_EXERCISE AIM_:
Your response should contain every line from the data below that holds the string "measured".

====

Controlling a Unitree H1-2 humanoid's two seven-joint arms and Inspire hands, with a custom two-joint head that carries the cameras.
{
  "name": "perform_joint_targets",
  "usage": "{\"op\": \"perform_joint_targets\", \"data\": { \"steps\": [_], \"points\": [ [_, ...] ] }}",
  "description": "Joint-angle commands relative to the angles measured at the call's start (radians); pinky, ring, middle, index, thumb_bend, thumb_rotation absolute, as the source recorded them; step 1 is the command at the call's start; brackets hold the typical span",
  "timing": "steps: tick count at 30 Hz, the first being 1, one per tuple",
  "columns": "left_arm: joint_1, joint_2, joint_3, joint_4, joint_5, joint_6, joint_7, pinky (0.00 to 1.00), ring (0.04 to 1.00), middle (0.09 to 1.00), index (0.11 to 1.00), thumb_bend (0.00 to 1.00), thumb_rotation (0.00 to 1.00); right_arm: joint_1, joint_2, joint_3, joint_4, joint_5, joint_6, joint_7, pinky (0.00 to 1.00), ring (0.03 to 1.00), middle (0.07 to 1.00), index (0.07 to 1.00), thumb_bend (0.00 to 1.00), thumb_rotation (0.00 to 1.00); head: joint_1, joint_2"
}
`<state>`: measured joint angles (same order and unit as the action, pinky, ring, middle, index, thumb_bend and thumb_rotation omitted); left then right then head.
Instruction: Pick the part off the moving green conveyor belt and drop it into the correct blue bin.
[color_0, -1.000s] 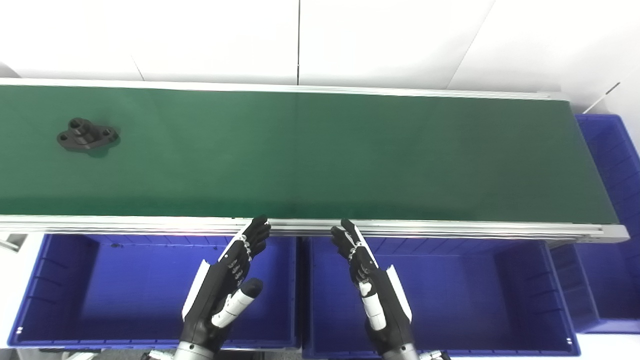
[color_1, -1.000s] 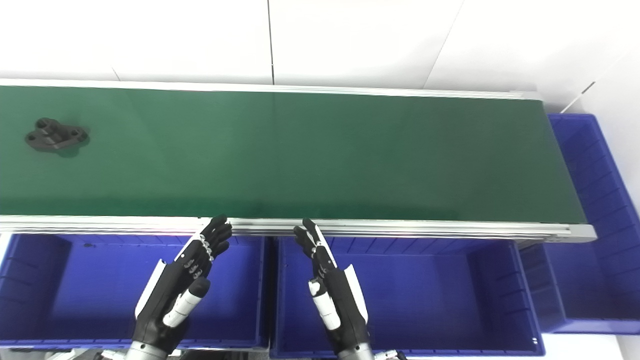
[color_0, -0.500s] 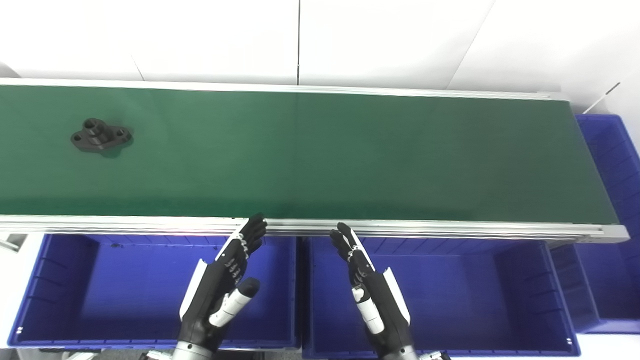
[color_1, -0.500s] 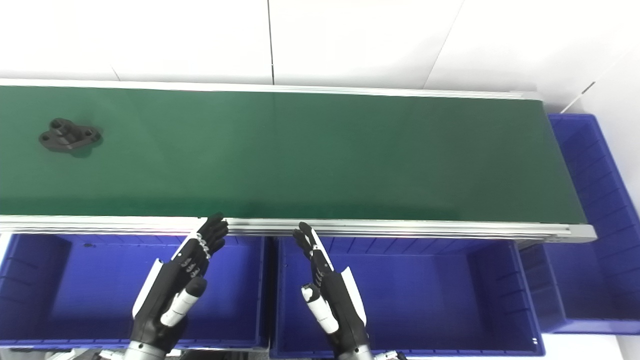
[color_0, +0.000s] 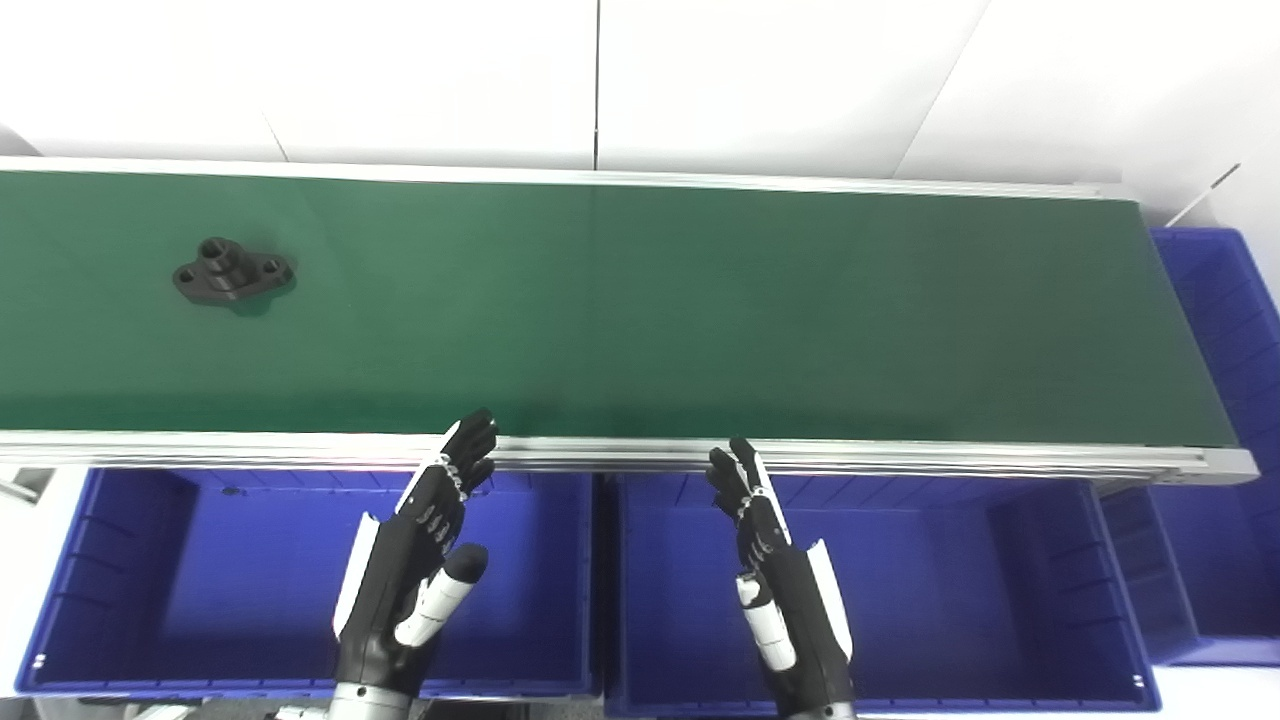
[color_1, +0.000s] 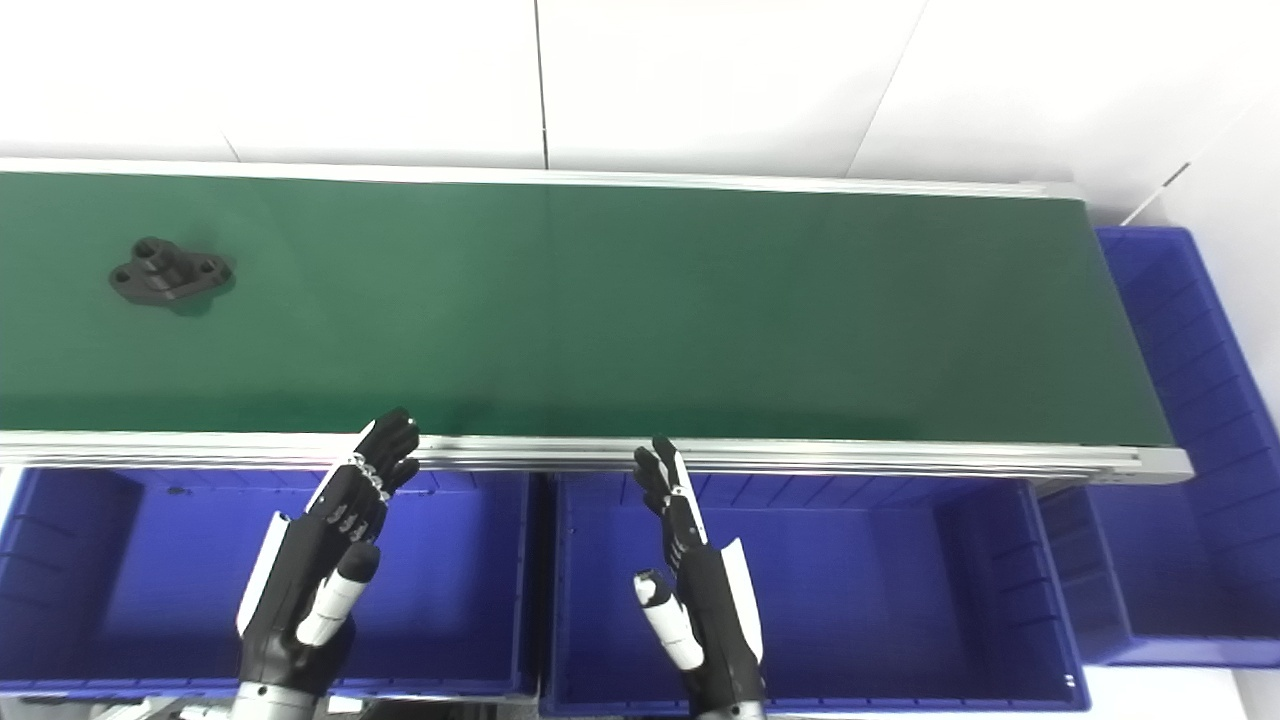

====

_TASK SOLUTION_:
  "description": "Joint-angle commands relative to the angles measured at the call's start (radians); pinky, ring, middle, index, thumb_bend, thumb_rotation absolute, as the source recorded them; step 1 is the command at the call's start; brackets hold the typical span",
`<state>`: measured joint angles (same order and unit as the action, pinky, ring, middle, index, thumb_bend and thumb_rotation omitted); left then right then head.

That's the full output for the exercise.